I have a small necklace pendant that is stamped skatell’s G.F. And that’s all it doesn’t have a karat mark. Has anyone ever seen or does anyone know how to determine the karat or % of gold? I’m assuming skatell’s is the manufacturer and G.F. Means gold filled. I’ll post pics of it later.


----------



## nickvc (Aug 14, 2021)

A simple google search found your jewellers so look in their website and see if you can find your pendant there 8)


----------



## Harv94 (Aug 15, 2021)

I’ve looked and haven’t found anything about without a karat stamp.


----------



## notehunter494 (Oct 25, 2021)

As a former jeweler I can tell you gold filled is a Sheffield process where a thin layer of karat gold, usually 12k, is bonded to a base metal.

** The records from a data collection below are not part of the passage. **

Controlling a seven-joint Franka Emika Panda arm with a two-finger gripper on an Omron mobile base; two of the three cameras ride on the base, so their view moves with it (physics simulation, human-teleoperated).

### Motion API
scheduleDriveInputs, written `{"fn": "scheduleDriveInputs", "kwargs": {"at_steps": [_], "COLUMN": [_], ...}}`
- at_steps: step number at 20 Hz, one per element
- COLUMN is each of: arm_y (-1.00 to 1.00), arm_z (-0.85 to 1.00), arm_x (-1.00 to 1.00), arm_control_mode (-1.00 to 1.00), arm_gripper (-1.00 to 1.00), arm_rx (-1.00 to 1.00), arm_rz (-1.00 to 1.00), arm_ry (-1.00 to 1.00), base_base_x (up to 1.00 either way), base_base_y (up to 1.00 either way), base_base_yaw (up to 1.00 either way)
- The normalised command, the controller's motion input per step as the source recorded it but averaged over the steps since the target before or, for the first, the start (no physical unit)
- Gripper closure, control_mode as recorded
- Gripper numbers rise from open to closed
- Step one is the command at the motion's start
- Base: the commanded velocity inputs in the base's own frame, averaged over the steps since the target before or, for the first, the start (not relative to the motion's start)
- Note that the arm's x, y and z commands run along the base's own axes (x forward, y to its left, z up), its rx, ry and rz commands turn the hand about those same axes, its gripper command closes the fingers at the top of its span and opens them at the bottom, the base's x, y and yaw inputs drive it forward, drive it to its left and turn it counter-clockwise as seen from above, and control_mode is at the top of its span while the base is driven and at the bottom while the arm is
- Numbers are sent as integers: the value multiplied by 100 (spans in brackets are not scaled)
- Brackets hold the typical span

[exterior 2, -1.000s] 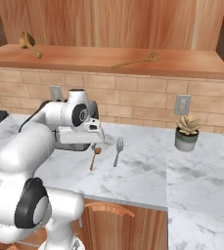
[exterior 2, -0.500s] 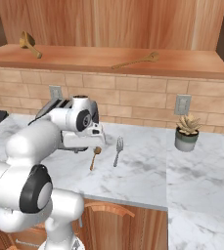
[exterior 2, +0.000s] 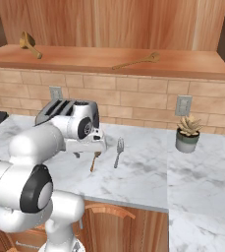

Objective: Organize the utensils by type. Pick up the wooden spoons from the counter and place them in the open cabinet. Then pick up the metallic utensils from the counter and place them in the open drawer.

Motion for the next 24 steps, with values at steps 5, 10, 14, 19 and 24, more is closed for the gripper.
{"fn": "scheduleDriveInputs", "kwargs": {"at_steps": [5,10,14,19,24], "arm_y": [0,0,0,0,0], "arm_z": [-30,-25,-18,-17,-17], "arm_x": [0,14,24,26,11], "arm_control_mode": [-100,-100,-100,-100,-100], "arm_gripper": [-100,-100,-100,-100,-100], "arm_rx": [0,0,0,0,0], "arm_rz": [0,0,0,0,0], "arm_ry": [-13,-1,0,0,0], "base_base_x": [0,0,0,0,0], "base_base_y": [0,0,0,0,0], "base_base_yaw": [0,0,0,0,0]}}
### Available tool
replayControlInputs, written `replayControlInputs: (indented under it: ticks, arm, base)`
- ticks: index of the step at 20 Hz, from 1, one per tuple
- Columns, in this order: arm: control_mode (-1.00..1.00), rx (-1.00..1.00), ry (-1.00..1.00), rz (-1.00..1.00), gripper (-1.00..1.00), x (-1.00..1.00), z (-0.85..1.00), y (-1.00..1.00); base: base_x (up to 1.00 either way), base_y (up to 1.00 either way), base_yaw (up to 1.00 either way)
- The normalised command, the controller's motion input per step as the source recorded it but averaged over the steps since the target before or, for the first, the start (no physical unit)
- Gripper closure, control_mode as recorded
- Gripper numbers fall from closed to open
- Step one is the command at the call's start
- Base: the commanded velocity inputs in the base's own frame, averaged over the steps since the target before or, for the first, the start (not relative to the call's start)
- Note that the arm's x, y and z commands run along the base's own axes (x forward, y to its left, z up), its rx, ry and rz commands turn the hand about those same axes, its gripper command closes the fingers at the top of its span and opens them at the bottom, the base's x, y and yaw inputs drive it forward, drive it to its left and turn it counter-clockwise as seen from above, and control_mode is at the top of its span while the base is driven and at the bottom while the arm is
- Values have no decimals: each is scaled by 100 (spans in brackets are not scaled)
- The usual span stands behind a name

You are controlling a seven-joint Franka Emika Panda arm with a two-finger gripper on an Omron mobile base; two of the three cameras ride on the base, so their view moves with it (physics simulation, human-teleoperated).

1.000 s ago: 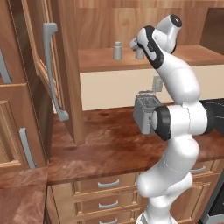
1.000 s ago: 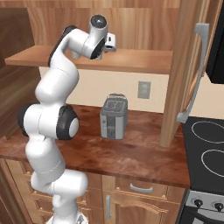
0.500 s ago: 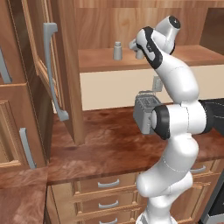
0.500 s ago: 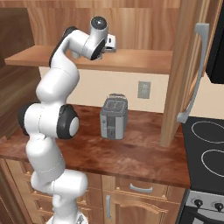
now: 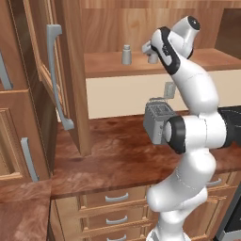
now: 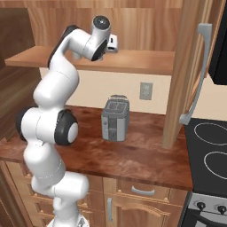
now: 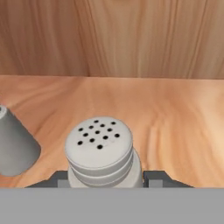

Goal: Move the shaker and shaker from the cabinet to the dining counter.

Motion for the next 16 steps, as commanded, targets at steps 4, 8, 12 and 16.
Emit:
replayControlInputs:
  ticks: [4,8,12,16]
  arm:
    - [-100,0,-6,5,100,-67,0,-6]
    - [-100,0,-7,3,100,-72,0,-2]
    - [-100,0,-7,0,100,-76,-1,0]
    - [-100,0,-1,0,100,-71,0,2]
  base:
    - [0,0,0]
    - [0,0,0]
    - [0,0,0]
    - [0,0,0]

GF would infer that the piece is 1/20th 12k gold, sometimes 14k, but splitting hairs as the piece is 19 parts by weight base metal and last one part is 12k gold or 50% gold by weight. In plain English that is one fortieth gold by weight or 0.025%.


----------



## Yggdrasil (Oct 25, 2021)

notehunter494 said:


> As a former jeweler I can tell you gold filled is a Sheffield process where a thin layer of karat gold, usually 12k, is bonded to a base metal. GF would infer that the piece is 1/20th 12k gold, sometimes 14k, but splitting hairs as the piece is 19 parts by weight base metal and last one part is 12k gold or 50% gold by weight. In plain English that is one fortieth gold by weight or 0.025%.


I think you missed the position of your separator.
The correct will be, one fortieth is 2.5%


----------



## FrugalRefiner (Oct 25, 2021)

Theoretically, yes, but you'll never recover 2.5%. It's less than that when it's manufactured, and day to day use will wear away the gold on the surface.

Dave


----------



## Yggdrasil (Oct 25, 2021)

FrugalRefiner said:


> Theoretically, yes, but you'll never recover 2.5%. It's less than that when it's manufactured, and day to day use will wear away the gold on the surface.
> 
> Dave


I was just informing him that his separator was two place to far right.
Not 0.025% but 2.5%
You would surely be able recover more than that?
At least 1-1.5% should be in reach for most?


----------



## upcyclist (Nov 5, 2021)

It all depends on the age. Older means more wear, but it can also increase the chance (if it's old enough) that it's 14/20 (1/20th 14K) or even 14/10. 

My solution: do a quick test for tin (look for icky nitric reaction), then use it to inquart my karat scrap. Ditto for vermeil (gold-plated sterling).


----------